Ebola Gorilla Vaccine Could Prevent Human Outbreaks




This is Scientific American 60-Second Earth. I'm David Biello. Your minute begins now.
Humans are not the only primates ravaged by the deadly Ebola virus.
Chimps and gorillas are also susceptible to the disease.
The current Ebola epidemic, the biggest in human history, may have started with the butchering of an infected fruit bat.
But it just as easily could have come from a chimpanzee, found dead in the forest and eaten by people who cannot afford to pass up free meat.
It would not be the first time.
Ebola has killed thousands of great apes.
Some 95 percent of gorillas who become infected, die.
Several previous outbreaks of Ebola in central Africa stemmed from dead gorillas or chimps found in the forest and butchered for food.

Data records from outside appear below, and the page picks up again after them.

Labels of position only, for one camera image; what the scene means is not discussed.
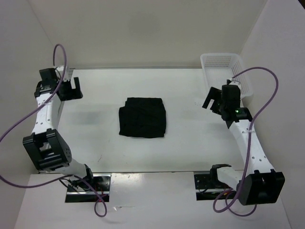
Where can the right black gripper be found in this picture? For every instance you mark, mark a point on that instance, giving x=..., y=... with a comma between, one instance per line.
x=214, y=94

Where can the white perforated plastic basket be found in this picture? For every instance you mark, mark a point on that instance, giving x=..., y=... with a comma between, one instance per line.
x=219, y=67

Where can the black shorts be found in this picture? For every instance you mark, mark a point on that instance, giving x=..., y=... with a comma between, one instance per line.
x=142, y=118

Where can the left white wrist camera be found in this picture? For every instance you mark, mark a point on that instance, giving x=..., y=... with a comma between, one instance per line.
x=67, y=73

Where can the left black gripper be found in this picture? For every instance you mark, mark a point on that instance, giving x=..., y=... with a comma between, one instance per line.
x=74, y=93

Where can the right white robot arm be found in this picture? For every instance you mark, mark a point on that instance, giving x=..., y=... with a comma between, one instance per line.
x=260, y=183

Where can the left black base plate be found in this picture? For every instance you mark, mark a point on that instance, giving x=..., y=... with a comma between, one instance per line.
x=78, y=192

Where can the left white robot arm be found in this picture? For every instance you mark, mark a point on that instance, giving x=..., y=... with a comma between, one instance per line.
x=45, y=146

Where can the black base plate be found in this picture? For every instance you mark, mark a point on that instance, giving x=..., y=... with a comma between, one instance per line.
x=205, y=188
x=78, y=192

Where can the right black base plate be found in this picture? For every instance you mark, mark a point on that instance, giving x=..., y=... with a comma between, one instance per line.
x=205, y=188

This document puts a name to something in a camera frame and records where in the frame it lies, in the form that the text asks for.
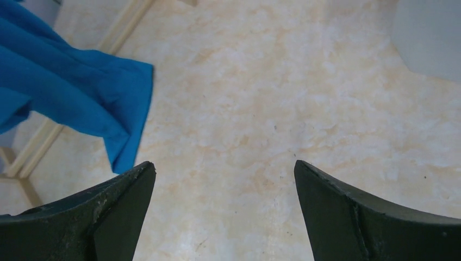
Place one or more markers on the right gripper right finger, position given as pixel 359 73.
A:
pixel 346 223

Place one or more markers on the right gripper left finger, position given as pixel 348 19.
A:
pixel 100 223

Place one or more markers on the white plastic trash bin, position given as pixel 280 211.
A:
pixel 427 36

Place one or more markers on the blue t-shirt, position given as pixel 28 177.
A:
pixel 87 90

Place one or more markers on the wooden clothes rack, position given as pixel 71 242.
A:
pixel 18 167

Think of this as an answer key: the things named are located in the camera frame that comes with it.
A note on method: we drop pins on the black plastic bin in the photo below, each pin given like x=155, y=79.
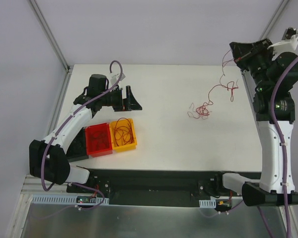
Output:
x=77, y=149

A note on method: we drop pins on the left aluminium frame post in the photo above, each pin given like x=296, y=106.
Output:
x=49, y=34

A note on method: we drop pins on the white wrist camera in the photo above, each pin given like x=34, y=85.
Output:
x=115, y=77
x=288, y=43

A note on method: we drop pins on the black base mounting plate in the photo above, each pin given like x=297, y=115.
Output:
x=156, y=187

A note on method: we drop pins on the yellow plastic bin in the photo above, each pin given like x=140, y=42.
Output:
x=123, y=136

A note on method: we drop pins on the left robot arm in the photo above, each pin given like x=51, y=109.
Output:
x=47, y=157

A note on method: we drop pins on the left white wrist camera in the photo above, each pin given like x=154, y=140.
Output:
x=115, y=77

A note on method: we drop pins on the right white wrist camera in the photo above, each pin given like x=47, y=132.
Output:
x=288, y=43

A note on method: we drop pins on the aluminium frame post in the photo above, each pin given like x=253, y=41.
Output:
x=49, y=34
x=282, y=6

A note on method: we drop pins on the right aluminium frame post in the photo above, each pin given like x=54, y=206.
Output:
x=282, y=6

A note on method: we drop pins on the red plastic bin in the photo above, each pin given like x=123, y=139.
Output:
x=98, y=140

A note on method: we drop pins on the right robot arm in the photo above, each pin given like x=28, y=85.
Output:
x=274, y=75

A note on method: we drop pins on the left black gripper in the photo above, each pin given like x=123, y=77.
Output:
x=125, y=99

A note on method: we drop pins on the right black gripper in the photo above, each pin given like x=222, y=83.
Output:
x=255, y=56

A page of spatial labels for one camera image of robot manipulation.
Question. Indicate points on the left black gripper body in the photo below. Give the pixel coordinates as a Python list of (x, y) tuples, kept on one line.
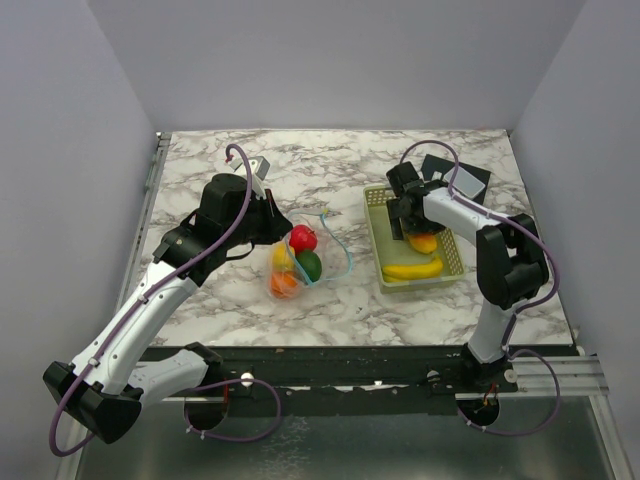
[(261, 223)]

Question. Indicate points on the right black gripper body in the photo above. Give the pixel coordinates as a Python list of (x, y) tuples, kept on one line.
[(413, 224)]

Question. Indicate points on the orange yellow toy mango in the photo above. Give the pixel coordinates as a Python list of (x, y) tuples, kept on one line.
[(423, 243)]

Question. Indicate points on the green perforated plastic basket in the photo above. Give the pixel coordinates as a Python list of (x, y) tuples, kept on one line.
[(387, 251)]

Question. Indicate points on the yellow toy lemon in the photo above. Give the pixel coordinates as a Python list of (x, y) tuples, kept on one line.
[(283, 257)]

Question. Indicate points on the red toy apple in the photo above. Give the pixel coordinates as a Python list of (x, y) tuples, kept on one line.
[(302, 238)]

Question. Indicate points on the clear zip top bag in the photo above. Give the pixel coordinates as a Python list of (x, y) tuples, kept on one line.
[(337, 260)]

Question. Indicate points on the green toy avocado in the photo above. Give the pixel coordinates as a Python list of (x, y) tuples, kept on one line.
[(310, 263)]

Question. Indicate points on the orange toy orange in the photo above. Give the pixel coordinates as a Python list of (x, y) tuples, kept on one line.
[(283, 285)]

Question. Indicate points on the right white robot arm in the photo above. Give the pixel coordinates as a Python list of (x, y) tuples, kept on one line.
[(510, 261)]

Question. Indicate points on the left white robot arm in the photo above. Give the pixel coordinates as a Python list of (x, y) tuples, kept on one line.
[(103, 387)]

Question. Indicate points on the black square mat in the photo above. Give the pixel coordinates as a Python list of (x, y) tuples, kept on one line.
[(434, 168)]

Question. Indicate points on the yellow toy banana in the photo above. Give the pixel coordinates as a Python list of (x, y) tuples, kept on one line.
[(399, 272)]

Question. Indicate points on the white grey small box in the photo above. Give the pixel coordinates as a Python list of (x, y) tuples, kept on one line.
[(465, 182)]

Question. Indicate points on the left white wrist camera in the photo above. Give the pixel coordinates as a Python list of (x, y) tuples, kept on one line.
[(258, 165)]

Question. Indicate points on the black metal base rail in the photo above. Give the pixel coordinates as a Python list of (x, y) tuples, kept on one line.
[(320, 381)]

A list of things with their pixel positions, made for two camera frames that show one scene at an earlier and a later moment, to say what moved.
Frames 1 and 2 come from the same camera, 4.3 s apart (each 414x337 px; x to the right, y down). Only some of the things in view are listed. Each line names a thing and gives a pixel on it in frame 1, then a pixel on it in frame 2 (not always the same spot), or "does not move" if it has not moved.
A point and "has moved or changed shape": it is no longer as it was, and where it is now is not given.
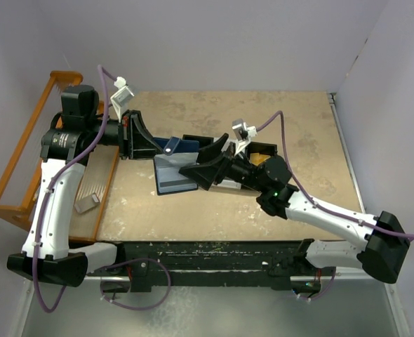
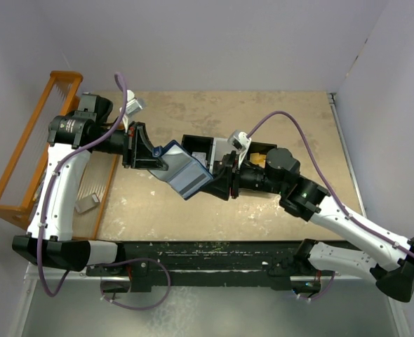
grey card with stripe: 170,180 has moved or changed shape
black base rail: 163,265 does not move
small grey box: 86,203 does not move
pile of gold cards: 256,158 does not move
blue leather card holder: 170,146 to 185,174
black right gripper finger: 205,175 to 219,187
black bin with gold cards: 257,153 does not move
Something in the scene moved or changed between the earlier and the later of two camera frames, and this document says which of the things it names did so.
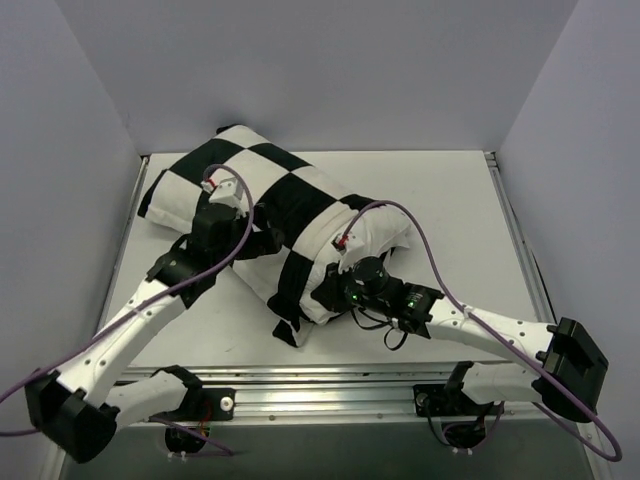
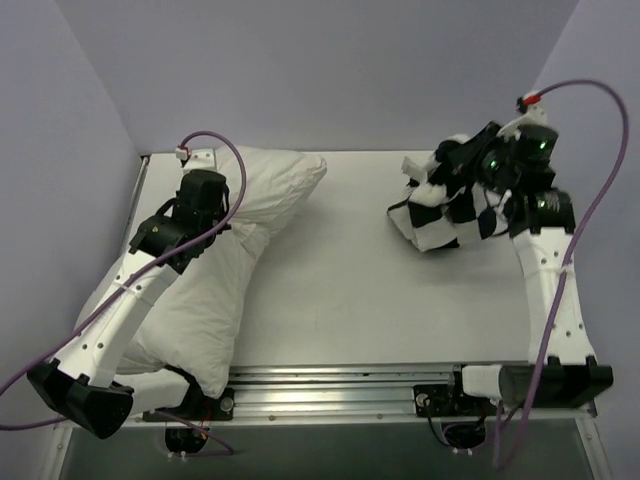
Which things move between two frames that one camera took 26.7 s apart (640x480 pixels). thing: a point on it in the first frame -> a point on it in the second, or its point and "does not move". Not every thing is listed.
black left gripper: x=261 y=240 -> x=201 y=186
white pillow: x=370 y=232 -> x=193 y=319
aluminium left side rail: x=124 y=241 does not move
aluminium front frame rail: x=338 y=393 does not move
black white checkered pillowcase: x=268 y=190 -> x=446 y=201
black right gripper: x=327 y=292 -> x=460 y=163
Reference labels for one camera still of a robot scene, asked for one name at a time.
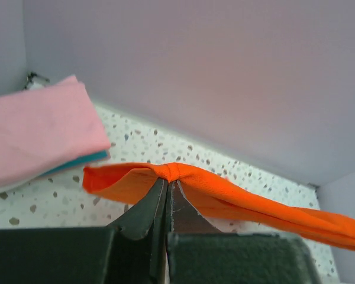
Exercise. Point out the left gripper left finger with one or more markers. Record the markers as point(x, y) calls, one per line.
point(128, 250)

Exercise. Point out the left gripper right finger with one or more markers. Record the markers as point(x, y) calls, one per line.
point(197, 252)

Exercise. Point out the orange t shirt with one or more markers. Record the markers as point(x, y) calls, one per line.
point(214, 196)

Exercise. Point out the teal folded t shirt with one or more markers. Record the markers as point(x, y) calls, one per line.
point(80, 161)

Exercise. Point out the white folded t shirt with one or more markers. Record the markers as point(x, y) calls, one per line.
point(22, 183)

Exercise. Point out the pink folded t shirt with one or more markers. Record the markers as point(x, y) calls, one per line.
point(43, 128)

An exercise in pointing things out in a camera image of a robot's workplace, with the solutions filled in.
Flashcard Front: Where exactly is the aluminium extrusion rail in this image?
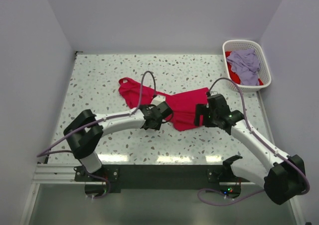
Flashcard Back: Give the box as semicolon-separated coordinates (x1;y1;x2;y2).
31;161;295;186

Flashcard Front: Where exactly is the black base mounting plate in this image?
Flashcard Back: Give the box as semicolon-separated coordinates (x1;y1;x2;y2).
74;165;244;198

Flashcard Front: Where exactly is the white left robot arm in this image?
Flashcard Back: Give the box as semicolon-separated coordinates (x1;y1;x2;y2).
63;101;173;181

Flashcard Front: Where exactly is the crimson red t shirt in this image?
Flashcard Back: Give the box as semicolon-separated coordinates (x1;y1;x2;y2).
119;77;208;131

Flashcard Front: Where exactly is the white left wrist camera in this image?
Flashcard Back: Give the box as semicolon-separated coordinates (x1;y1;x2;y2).
151;95;166;106

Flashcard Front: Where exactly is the lavender t shirt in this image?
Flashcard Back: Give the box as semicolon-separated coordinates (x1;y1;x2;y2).
226;48;261;86

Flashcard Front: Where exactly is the red t shirt in basket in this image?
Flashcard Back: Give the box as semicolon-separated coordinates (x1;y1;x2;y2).
225;50;264;86

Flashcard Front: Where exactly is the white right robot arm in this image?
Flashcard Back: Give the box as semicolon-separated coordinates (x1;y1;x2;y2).
194;94;310;205

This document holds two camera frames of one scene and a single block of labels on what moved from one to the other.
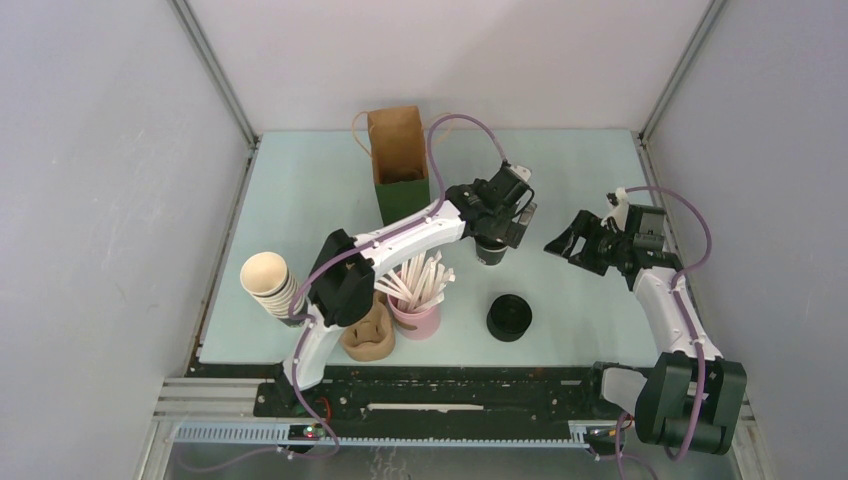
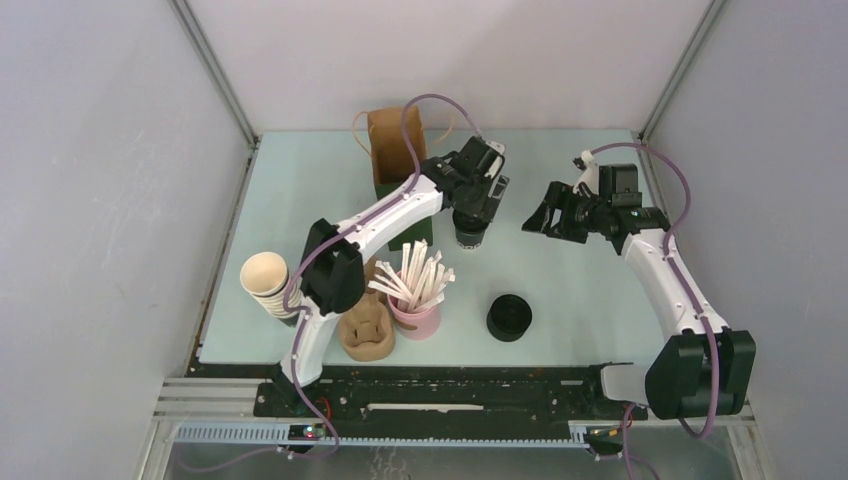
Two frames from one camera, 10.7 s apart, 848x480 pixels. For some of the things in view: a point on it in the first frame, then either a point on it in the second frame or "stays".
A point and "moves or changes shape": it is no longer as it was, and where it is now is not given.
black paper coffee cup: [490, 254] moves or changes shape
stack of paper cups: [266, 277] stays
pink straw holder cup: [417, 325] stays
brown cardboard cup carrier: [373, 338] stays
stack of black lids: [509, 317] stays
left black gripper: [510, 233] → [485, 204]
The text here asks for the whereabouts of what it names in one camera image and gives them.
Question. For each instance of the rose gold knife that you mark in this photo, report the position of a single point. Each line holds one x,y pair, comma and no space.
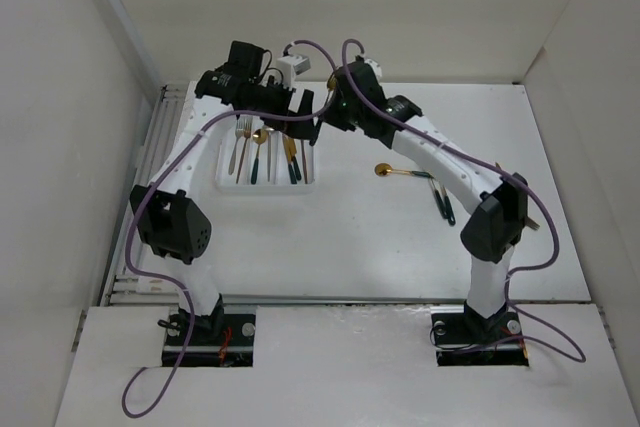
304,161

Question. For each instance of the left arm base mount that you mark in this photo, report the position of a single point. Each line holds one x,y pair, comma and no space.
229,344

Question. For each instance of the rose gold fork long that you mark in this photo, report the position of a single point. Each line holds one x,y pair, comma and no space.
246,135

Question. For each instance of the silver spoon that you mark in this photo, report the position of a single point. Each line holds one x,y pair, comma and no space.
269,132

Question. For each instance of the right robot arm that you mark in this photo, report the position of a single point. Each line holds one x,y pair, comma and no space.
497,206

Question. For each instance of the silver rose fork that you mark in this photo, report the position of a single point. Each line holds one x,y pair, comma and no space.
242,126

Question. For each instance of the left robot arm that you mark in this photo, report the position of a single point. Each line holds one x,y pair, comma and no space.
241,113

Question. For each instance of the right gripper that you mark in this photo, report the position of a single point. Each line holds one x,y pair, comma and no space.
331,114

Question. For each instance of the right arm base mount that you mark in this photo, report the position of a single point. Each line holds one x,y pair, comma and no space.
459,344

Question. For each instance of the white cutlery tray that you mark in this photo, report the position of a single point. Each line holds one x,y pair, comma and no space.
280,183

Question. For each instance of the gold spoon green handle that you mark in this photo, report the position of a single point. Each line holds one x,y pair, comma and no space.
259,137
384,170
331,86

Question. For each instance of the gold fork green handle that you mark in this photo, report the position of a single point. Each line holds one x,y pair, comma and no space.
443,202

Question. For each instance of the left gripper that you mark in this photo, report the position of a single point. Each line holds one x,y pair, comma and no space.
297,129

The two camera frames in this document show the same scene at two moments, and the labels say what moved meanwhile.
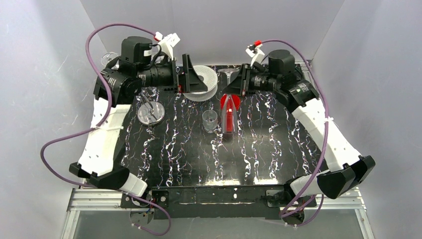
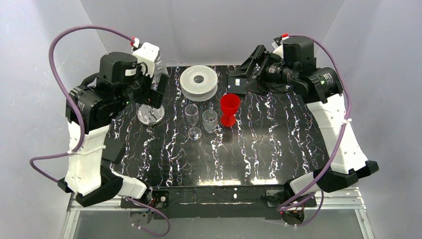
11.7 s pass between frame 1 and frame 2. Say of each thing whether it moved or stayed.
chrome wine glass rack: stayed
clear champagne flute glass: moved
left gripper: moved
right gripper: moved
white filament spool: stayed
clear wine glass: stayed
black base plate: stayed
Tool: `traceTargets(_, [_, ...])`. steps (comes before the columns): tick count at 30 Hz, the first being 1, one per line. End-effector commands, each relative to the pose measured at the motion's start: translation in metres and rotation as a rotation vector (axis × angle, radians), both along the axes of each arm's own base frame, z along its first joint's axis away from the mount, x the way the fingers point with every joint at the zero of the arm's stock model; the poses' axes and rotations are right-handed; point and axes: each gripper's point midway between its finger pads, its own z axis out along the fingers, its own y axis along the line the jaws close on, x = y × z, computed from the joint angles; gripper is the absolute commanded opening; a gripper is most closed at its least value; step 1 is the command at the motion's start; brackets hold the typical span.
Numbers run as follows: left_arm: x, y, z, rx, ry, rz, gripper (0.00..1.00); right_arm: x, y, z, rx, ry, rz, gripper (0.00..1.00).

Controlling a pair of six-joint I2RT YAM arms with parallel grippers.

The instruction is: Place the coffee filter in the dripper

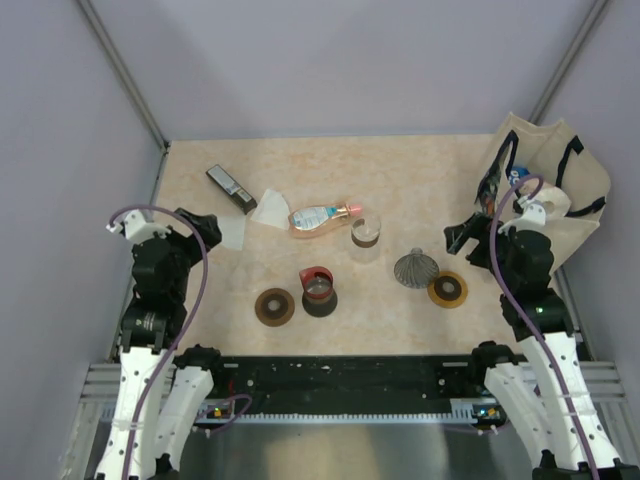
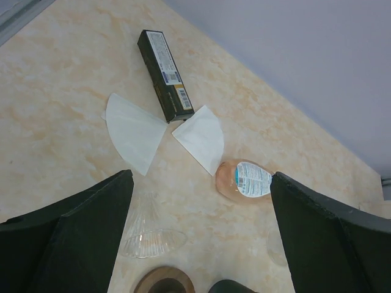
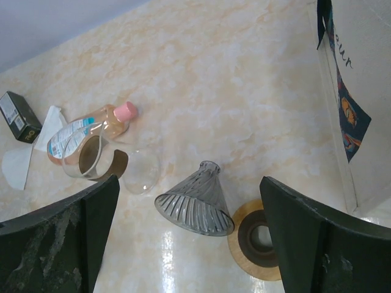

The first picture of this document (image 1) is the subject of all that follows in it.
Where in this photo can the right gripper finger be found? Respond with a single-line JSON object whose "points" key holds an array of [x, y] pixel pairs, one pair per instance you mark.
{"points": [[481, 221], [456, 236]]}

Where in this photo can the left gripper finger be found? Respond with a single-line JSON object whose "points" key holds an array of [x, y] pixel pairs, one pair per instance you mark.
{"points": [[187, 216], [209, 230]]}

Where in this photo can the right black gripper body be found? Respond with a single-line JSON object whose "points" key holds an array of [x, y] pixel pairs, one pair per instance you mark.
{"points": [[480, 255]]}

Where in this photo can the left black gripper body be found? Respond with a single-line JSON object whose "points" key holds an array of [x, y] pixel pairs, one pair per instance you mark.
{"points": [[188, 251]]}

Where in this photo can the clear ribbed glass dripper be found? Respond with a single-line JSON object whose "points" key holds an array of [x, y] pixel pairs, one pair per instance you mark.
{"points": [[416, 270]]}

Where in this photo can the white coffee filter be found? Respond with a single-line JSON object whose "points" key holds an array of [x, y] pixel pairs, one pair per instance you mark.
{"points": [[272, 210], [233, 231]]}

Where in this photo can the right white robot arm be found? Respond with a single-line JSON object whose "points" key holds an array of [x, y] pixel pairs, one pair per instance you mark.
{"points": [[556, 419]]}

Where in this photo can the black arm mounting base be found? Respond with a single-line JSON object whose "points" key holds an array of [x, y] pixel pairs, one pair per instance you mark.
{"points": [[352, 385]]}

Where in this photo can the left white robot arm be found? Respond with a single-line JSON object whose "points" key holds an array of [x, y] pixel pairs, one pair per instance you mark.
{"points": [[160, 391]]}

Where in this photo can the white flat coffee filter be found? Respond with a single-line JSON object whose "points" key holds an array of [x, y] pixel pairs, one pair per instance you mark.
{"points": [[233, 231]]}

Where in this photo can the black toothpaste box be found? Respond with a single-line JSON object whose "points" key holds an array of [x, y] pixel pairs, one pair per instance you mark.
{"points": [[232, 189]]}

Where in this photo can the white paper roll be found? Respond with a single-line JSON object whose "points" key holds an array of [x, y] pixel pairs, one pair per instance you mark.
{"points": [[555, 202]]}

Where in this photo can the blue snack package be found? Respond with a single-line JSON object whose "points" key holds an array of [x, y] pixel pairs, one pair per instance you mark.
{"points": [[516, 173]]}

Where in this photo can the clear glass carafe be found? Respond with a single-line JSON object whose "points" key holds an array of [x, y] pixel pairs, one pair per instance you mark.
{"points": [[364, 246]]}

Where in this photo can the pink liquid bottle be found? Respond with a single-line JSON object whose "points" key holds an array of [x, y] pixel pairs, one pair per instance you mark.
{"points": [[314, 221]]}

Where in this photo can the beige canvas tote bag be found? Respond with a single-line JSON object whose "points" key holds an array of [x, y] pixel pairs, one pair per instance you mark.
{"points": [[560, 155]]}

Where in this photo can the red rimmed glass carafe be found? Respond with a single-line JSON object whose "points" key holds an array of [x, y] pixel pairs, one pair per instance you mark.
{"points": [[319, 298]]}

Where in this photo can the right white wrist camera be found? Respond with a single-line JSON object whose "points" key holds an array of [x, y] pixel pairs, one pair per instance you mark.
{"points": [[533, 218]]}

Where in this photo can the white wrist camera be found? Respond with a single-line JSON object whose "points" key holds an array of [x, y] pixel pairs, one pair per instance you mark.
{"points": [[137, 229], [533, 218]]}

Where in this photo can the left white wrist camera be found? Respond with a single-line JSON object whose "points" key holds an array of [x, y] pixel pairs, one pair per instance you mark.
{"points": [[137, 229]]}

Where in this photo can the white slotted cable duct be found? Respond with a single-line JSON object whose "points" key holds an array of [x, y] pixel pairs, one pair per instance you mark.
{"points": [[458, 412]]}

All it takes to start an epidemic is infected blood getting in a person's eye, mouth or open wound.
That's why veterinarians from the Wildlife Conservation Society and other conservation organizations may prove to be the front line for defending humans against Ebola.
Like their physician counterparts, vets are hoping to develop a vaccine, perhaps to be administered orally.
At the very least, monitoring Ebola outbreaks in apes could provide early warning for potential human outbreaks.
By saving the apes we may be saving ourselves.
Your minute is up, for Scientific American 60-Second Earth. I'm David Biello.